New cardiac prevention paradigm explored in TRANSFORM trial using AI and CCTA

Transforming cardiac prevention screenings

The TRANSFORM trial will enroll more than 7,000 patients classified as moderate to high risk for cardiovascular events. Participants will be randomized into two groups. The control group will receive guideline-based care, while the investigational group will undergo CCTA scans at baseline and two years later. These scans, enhanced by AI assessment and detailed quantification of the various types of coronary plaques, will classify coronary plaque into stages of severity, dictating the intensity of medical intervention.

"So if they've got stage zero plaque, meaning they don't have any coronary plaque, they will get treated according to guidelines. So if the LDL cholesterol is super high, it'll still get treated. For example, on the other hand, if they had stage three plaque, well then we would throw the proverbial kitchen sink at them medically speaking, in terms of tiered medical therapy going above and beyond what the guidelines recommend using drugs that are FDA approved, but in ways that haven't been on label so to speak," Bhatt explained.

He said this may offer a better way to not only to catch plaque formation earlier when it is easier to treat, but also show patients images of the plaques to educate them on the developing disease and what they need to do to fix it.

"We're looking to see whether we can actually improve cardiovascular outcomes, reduce cardiovascular events with this approach of letting the patient know and their doctor know, 'Hey, you've got plaque and it's looking pretty bad.
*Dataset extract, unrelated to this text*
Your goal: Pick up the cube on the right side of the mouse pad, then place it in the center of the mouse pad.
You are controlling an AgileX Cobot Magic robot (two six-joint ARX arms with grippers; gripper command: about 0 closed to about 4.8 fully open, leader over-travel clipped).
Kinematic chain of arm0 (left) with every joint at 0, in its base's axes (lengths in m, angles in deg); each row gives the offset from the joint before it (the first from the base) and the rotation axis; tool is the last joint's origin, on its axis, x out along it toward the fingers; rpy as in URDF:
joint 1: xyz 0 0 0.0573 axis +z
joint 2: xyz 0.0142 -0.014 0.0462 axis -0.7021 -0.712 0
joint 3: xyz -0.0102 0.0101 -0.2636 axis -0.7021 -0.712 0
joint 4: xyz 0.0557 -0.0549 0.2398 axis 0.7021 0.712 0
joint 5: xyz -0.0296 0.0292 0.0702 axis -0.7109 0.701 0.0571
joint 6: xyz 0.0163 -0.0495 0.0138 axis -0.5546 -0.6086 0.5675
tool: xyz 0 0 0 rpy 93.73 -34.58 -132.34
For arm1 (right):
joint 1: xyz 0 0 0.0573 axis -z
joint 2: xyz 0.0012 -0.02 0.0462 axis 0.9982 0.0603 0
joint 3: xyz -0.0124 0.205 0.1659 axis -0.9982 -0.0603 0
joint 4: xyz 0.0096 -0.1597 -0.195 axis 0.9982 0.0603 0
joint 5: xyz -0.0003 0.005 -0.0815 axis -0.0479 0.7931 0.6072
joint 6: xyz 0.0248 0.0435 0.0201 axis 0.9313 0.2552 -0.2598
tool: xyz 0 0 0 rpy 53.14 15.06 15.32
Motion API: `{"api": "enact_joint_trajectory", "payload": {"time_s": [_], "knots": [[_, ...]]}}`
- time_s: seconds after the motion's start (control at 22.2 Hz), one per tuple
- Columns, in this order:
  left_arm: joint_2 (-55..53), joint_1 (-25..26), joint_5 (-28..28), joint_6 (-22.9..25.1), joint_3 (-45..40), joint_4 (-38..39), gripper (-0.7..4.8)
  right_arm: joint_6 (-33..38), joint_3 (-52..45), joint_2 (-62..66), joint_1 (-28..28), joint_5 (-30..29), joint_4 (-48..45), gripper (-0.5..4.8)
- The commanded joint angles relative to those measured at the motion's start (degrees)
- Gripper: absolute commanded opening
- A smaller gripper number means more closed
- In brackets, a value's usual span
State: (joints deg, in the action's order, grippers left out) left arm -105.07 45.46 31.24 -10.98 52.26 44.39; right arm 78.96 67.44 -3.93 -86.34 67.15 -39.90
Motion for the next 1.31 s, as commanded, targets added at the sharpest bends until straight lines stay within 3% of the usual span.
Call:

You've got stage three.' That might motivate the patient to actually take their medicines," Bhatt explained.

The trial will track patients with CCTA scans over time see whether intense medical therapy in the investigational arm keeps plaque from progressing over a period of two years. If the study shows the approach can transform outcomes, it could be a paradigm shift in early coronary disease detection, monitoring and treatment for the future, he said.

The current guidelines and way of doing things to manage patients can be improved, Bhatt said, and AI and CT screenings appears to be a very good way to do this. He said if a patients has a 70% blockage of the proximal LAD, they are often referred for an angiogram or to get a stent or bypass surgery. He said invasive angiograms carry some risk of complications, as do the suggested procedures.

"So bottom line is we need to figure out whether to do this or not. A lot of patients would love to just get a CT angio. It's a popular request in New York among the rich and famous, but the real question is: Is it the right thing to do? So if the trial is positive, it'll transform primary prevention. And if it's negative, then it means don't waste a lot of money on getting CT coronary angios," Bhatt said.

Key goals of the TRANSFORM trial

Bhatt said the TRANSFORM trial has three main objectives:
  • Risk Prediction: Evaluating whether CCTA with AI can outperform current risk calculators.
  • Plaque Progression: Assessing whether targeted medical therapy can prevent plaque progression between initial and follow-up scans.
  • Outcomes Improvement: Investigating whether this approach reduces cardiovascular events like heart attacks and strokes.

He emphasized that while coronary calcium scoring is now a widely used and inexpensive method for screening patients for coronary disease, it only identifies calcified, and often older, and now stabilized plaque. While an indicator or coronary disease, it does not show active disease or if lipid lowering treatments are working. In contrast, CCTA can detect softer, lipid-rich plaques that are more prone to rupture and cause heart attacks, particularly in younger patients.

AI may be a game-changer in cardiac prevention

AI in the trial plays a pivotal role in analyzing complex 3D images of coronary arteries, rapidly identifying high-risk plaque features such as necrotic cores. This capability allows for personalized risk assessment by comparing individual scans to vast databases of CCTA scans and patient outcomes.

While Cleerly is sponsoring this trial, he said other vendors such as Elucid and HeartFlow are also working on AI to enhance and automate analysis of CCTA.

"I think it's good that there are these three companies, and probably several others as well in startup mode, that are trying to figure out can we do more than just look at the pictures to gauge risk and hopefully then to help guide physicians and patients with what to do. And I think the AI is going to be a big part of it because right now, our ability to predict risk, especially in the primary prevention settings, is really poor. I mean, the risk calculators aren't really that great," Bhatt said.

He said the AI helps by performing a much deeper analysis than is possible by manual measurements or eye-balling assessments currently used. This type of quantification can develop personalized risk assessments for individual patients by comparing their pixels to the millions of pixels and images that other patients have gotten where event rates are already known.

The TRANSFORM trial has the potential to redefine how physicians approach cardiovascular prevention. Bhatt used the example of an asymptomatic patient who has a normal stress echo, a really low calcium score, but not a zero calcium score. He said one could argue whether any of that testing was actually totally warranted, but it does not end up predicting anything. He believes CCTA with AI assessments will offer a much clearer picture of what is going in inside a patient and help revise the guidelines, so he is excited about what the trial will show in the coming years.